Before ObamaCare passed, projections indicated that the United States would be facing a substantial doctor shortage by the end of the decade. Because the new health law expands health coverage, it's also expand to increase demand for health care. But ObamaCare does almost nothing to remedy this.
So is ObamaCare just exacerbating a problem that already existed in the market? Not exactly. As a piece in Bloomberg News explains, Congress placed limits on the number of doctors who can enter the system each year, effectively capping supply and prohibiting it from responding to increasing demand:
With a shortage of doctors in the U.S. already and millions of new patients set to gain coverage under President Barack Obama’s health-care overhaul, American medical schools are struggling to close the gap.

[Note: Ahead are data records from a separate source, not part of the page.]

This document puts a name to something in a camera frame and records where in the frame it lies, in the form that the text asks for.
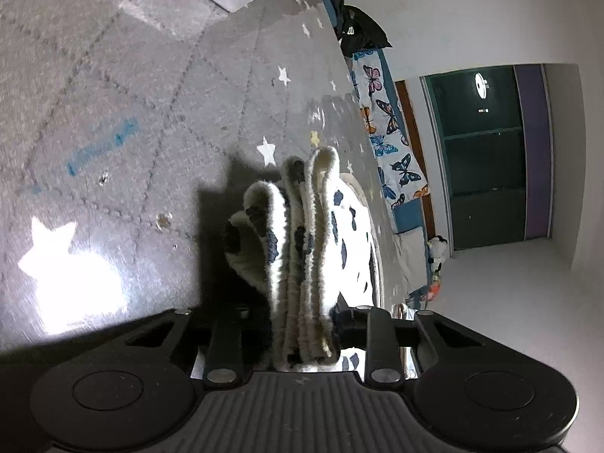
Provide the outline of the white navy polka dot garment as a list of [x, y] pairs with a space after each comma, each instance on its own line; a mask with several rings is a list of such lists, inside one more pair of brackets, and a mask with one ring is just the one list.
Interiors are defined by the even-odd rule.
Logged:
[[368, 216], [342, 181], [333, 146], [288, 157], [278, 182], [256, 181], [225, 227], [226, 260], [269, 305], [268, 360], [279, 371], [331, 367], [343, 348], [332, 308], [374, 306]]

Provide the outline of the striped blue folded cloth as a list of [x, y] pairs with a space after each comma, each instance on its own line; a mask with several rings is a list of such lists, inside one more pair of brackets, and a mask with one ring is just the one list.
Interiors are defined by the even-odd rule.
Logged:
[[[416, 310], [407, 306], [407, 304], [401, 303], [393, 306], [392, 316], [395, 319], [401, 319], [405, 321], [413, 321]], [[399, 349], [400, 359], [402, 368], [404, 371], [404, 377], [406, 379], [416, 379], [418, 377], [416, 365], [414, 365], [413, 353], [411, 353], [411, 347], [401, 347]]]

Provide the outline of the round induction cooktop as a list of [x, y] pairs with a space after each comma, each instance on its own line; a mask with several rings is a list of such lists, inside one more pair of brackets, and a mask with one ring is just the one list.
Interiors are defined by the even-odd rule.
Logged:
[[376, 225], [371, 216], [370, 204], [368, 203], [367, 196], [364, 194], [364, 190], [352, 174], [341, 173], [340, 177], [354, 191], [361, 206], [367, 211], [368, 226], [370, 227], [368, 231], [368, 243], [371, 247], [370, 271], [371, 284], [373, 285], [373, 304], [378, 308], [382, 308], [384, 304], [384, 271]]

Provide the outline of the grey cushion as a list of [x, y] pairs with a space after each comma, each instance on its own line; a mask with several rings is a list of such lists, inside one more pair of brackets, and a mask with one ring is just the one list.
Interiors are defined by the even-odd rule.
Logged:
[[416, 227], [395, 234], [394, 244], [405, 293], [411, 294], [425, 287], [428, 282], [428, 263], [424, 229]]

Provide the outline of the blue sofa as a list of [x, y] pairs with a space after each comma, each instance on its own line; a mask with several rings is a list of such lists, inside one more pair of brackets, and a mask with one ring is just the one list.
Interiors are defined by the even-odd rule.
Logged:
[[[330, 18], [330, 21], [333, 25], [333, 30], [334, 30], [334, 27], [336, 26], [336, 9], [339, 8], [341, 5], [346, 5], [346, 4], [343, 2], [343, 0], [322, 0], [322, 3], [325, 4], [325, 9], [327, 10], [328, 16]], [[349, 75], [350, 75], [350, 79], [351, 79], [352, 57], [345, 56], [345, 58], [347, 61], [347, 65], [349, 68]], [[354, 85], [353, 85], [353, 92], [355, 94], [356, 101], [358, 103]], [[396, 210], [392, 211], [386, 205], [385, 199], [382, 195], [385, 205], [386, 205], [389, 221], [391, 223], [392, 229], [395, 234], [407, 232], [416, 227], [422, 227], [424, 229], [425, 240], [426, 240], [426, 230], [425, 230], [424, 213], [423, 213], [423, 205], [422, 205], [422, 200], [424, 199], [425, 196], [421, 197], [421, 199], [416, 199], [416, 200], [413, 200], [412, 202], [406, 203], [405, 205], [400, 206]], [[429, 267], [428, 267], [427, 285], [425, 287], [422, 287], [420, 290], [413, 291], [411, 294], [405, 294], [404, 304], [407, 304], [407, 306], [409, 306], [412, 309], [420, 310], [421, 307], [423, 307], [424, 304], [426, 303], [428, 289], [429, 289]]]

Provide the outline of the plush toys on sofa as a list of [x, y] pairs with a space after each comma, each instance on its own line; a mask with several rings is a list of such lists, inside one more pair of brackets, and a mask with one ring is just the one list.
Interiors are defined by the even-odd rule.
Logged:
[[437, 235], [427, 242], [429, 251], [428, 264], [430, 266], [431, 281], [426, 299], [428, 302], [434, 300], [441, 287], [441, 269], [443, 264], [448, 259], [450, 249], [448, 241], [441, 235]]

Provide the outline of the butterfly pattern pillow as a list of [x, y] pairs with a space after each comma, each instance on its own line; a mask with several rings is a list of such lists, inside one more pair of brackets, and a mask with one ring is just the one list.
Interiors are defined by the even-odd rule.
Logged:
[[354, 53], [351, 79], [361, 119], [378, 165], [386, 205], [392, 211], [430, 192], [407, 138], [399, 98], [380, 49]]

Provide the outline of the dark green window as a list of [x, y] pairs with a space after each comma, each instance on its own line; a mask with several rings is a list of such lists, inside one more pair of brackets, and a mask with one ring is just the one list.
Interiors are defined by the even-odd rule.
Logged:
[[546, 238], [553, 138], [541, 65], [462, 69], [424, 79], [457, 251]]

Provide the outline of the black bag on sofa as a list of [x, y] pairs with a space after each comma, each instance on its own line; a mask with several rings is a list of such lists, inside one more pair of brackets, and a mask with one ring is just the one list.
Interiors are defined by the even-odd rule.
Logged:
[[380, 25], [355, 6], [341, 5], [336, 9], [334, 31], [346, 57], [352, 57], [357, 52], [391, 47]]

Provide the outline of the grey star pattern tablecloth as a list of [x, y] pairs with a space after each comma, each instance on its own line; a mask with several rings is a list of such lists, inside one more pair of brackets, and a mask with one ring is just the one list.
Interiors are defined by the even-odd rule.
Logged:
[[377, 165], [322, 0], [1, 0], [1, 350], [200, 303], [287, 157], [338, 150], [400, 291]]

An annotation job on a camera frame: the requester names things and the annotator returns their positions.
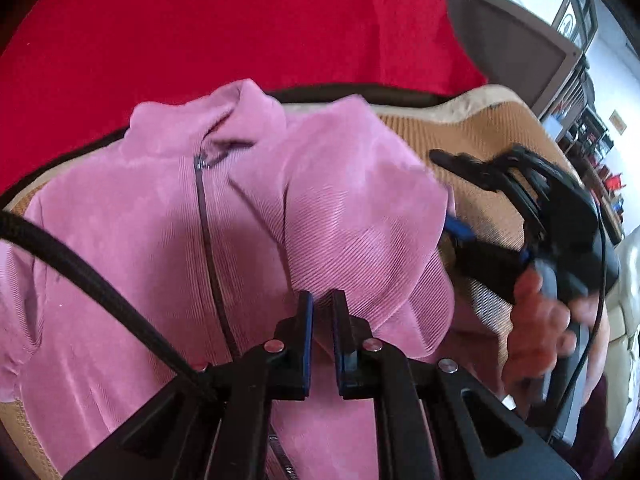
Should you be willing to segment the maroon sleeve forearm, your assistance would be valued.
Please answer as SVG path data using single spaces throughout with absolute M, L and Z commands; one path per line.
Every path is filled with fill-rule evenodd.
M 608 382 L 602 376 L 580 411 L 574 444 L 564 454 L 564 460 L 582 479 L 602 479 L 614 463 L 606 426 L 607 405 Z

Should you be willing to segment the right hand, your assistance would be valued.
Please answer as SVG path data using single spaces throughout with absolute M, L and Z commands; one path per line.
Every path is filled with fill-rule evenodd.
M 567 358 L 576 349 L 576 336 L 568 330 L 570 322 L 584 324 L 594 335 L 587 362 L 584 399 L 589 400 L 601 379 L 608 337 L 611 333 L 608 312 L 592 295 L 562 304 L 541 292 L 544 280 L 535 269 L 527 269 L 516 281 L 515 304 L 511 310 L 512 330 L 506 340 L 508 358 L 502 370 L 504 390 L 512 396 L 516 411 L 525 418 L 530 402 L 525 382 L 553 370 L 559 358 Z

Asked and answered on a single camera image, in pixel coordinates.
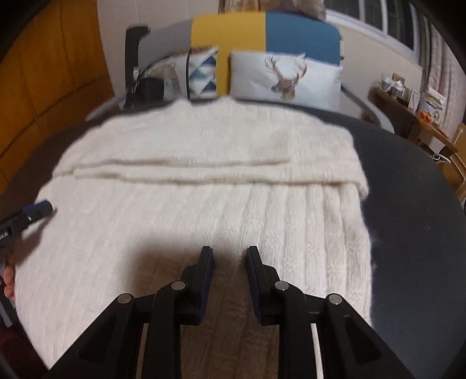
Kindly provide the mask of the person's left hand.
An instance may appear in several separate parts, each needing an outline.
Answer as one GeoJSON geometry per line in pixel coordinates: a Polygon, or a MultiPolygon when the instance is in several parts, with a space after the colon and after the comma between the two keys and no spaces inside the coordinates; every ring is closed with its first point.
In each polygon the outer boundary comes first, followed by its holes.
{"type": "Polygon", "coordinates": [[[15,298],[15,267],[13,264],[7,264],[4,272],[1,275],[4,295],[12,302],[16,302],[15,298]]]}

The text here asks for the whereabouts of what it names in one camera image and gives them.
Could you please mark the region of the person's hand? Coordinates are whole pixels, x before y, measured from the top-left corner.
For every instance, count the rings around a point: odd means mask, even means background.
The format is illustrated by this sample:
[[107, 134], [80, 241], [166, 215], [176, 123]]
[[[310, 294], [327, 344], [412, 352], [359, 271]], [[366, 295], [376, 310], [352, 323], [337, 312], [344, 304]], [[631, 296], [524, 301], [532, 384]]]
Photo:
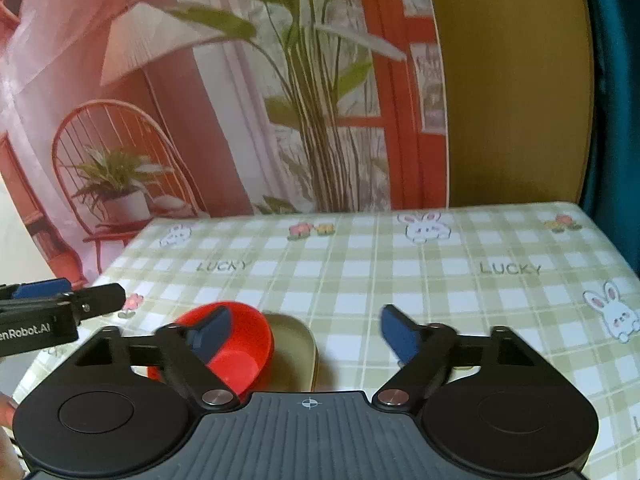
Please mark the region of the person's hand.
[[14, 451], [8, 435], [12, 428], [13, 417], [17, 409], [15, 401], [4, 393], [0, 394], [0, 480], [22, 480], [24, 470]]

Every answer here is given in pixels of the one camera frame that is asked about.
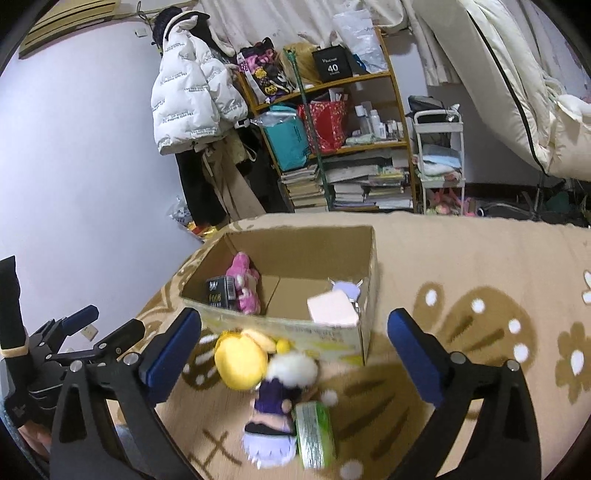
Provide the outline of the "person left hand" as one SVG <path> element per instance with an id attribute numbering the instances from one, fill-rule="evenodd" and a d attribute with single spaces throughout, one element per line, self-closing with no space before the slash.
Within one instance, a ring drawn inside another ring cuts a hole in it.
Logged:
<path id="1" fill-rule="evenodd" d="M 51 450 L 51 433 L 43 425 L 29 421 L 18 428 L 27 444 L 43 459 L 48 460 Z"/>

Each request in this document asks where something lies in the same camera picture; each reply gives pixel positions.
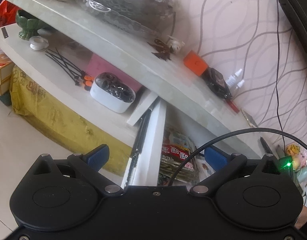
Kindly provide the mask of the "red snack packet in drawer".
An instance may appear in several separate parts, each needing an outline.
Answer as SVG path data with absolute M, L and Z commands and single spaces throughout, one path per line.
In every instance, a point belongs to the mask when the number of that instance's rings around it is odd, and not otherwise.
M 158 185 L 166 186 L 178 166 L 196 150 L 189 137 L 171 126 L 164 129 Z M 190 160 L 178 173 L 176 180 L 182 183 L 198 182 L 199 170 L 195 159 Z

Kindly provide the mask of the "white open drawer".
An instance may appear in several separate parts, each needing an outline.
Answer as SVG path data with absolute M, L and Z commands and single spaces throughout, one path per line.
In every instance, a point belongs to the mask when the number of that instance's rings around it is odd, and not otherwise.
M 139 130 L 121 182 L 123 189 L 130 185 L 157 185 L 163 133 L 167 126 L 189 137 L 196 147 L 216 137 L 148 89 L 137 93 L 134 105 L 127 123 L 138 124 Z

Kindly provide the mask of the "white tray of black rings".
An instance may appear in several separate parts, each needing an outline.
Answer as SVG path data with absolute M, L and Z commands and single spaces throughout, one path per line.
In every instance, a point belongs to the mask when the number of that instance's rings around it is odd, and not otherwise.
M 136 99 L 134 90 L 109 72 L 96 76 L 90 95 L 95 101 L 115 113 L 124 113 Z

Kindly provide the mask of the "small clear spray bottle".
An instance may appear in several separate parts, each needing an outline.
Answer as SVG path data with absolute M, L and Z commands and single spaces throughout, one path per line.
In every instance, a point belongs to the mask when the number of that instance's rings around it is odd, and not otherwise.
M 244 85 L 244 83 L 245 83 L 245 80 L 239 81 L 237 84 L 235 84 L 235 85 L 232 87 L 232 91 L 236 91 L 236 90 L 241 89 L 241 87 Z

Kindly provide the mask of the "yellow fabric covered box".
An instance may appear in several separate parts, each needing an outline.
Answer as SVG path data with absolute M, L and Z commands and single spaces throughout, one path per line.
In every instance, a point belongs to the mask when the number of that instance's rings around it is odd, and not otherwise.
M 110 153 L 105 170 L 117 176 L 124 175 L 130 146 L 72 111 L 18 66 L 13 67 L 9 92 L 16 114 L 70 152 L 87 154 L 96 146 L 107 144 Z

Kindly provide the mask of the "orange cardboard box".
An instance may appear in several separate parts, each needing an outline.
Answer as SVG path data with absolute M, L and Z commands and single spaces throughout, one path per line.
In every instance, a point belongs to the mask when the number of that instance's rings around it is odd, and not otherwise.
M 185 58 L 183 59 L 183 63 L 197 76 L 201 76 L 209 67 L 206 61 L 193 50 L 191 50 L 185 56 Z

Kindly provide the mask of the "white tape roll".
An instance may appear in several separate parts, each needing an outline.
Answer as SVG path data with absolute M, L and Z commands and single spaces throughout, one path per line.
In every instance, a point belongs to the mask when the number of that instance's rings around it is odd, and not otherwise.
M 30 48 L 34 51 L 42 51 L 49 47 L 49 42 L 47 39 L 41 36 L 33 36 L 29 39 Z

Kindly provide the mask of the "green ceramic pot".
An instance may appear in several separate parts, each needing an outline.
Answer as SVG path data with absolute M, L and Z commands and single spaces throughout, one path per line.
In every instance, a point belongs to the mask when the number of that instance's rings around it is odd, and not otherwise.
M 19 9 L 16 12 L 16 23 L 21 28 L 18 36 L 23 40 L 30 40 L 33 36 L 38 36 L 38 31 L 48 25 L 30 13 Z

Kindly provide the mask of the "large clear plastic bag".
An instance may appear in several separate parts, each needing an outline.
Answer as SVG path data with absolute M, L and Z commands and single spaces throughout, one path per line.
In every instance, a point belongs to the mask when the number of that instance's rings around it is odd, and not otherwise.
M 161 36 L 178 8 L 177 0 L 75 0 L 99 20 L 143 38 Z

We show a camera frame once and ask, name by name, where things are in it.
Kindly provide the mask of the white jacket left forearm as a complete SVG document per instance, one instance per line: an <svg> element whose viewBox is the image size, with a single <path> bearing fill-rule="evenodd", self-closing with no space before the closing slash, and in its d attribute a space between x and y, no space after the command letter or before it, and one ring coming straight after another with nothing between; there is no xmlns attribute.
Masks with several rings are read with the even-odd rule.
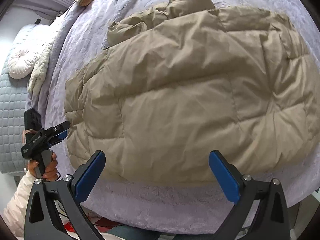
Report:
<svg viewBox="0 0 320 240"><path fill-rule="evenodd" d="M14 196L2 213L4 222L16 237L24 237L25 213L35 179L29 171L21 178Z"/></svg>

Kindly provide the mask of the person left hand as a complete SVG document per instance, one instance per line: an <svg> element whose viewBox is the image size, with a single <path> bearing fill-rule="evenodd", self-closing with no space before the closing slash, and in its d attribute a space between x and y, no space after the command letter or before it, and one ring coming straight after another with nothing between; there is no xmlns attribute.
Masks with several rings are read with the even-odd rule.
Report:
<svg viewBox="0 0 320 240"><path fill-rule="evenodd" d="M28 162L27 169L36 178L35 168L38 167L39 162L36 160L31 159ZM45 173L43 174L42 178L46 179L47 181L56 181L59 177L59 173L57 171L57 156L53 152L51 157L51 162L46 166Z"/></svg>

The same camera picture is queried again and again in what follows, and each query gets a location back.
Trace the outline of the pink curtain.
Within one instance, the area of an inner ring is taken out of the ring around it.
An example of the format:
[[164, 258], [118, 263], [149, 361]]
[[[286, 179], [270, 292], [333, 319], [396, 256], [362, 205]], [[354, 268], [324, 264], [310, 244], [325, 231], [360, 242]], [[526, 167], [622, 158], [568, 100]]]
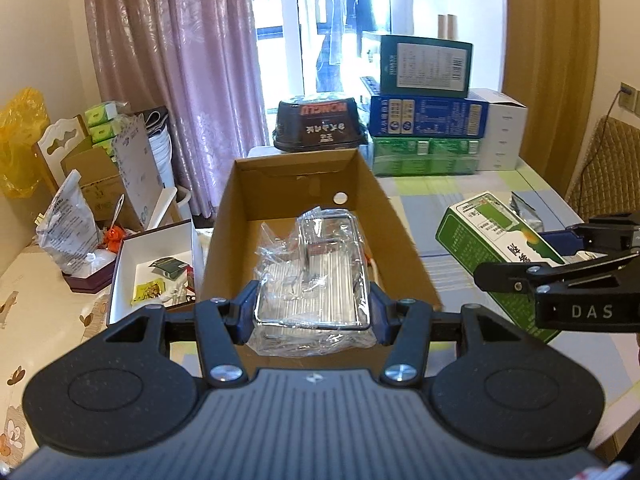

One major reason: The residency programs to train new doctors are largely paid for by the federal government, and the number of students accepted into such programs has been capped at the same level for 15 years. Medical schools are holding back on further expansion because the number of applicants for residencies already exceeds the available positions, according to the National Resident Matching Program, a 60-year-old Washington-based nonprofit that oversees the program.
...There’s no easy solution. Boosting the number of taxpayer- financed training slots beyond 85,000 would require Congress to allocate money at a time of contentious budget debates. Adding private financing means tapping new sources of cash, such as from health insurers. Importing doctors from overseas is controversial. And training doctors is long-term work, taking as many as 10 years.
Teaching hospitals quadrupled their lobbying budget last year to $2.8 million, according to the nonprofit Center for Responsive Politics in Washington. They support bipartisan legislation introduced this month that would add 3,000 residencies a year through 2017 at a cost to taxpayers of about $9 billion. Deficit-watching Republicans, including Price, say private funding needs to be identified instead.
As my colleague Shikha Dalmia has noted, all this is done in collusion with the American Medical Association, a trade group representing doctors. They're happy to take public funding, and they're also happy to enforce artificial limits on the supply of doctors, which ensures that their fees stay high.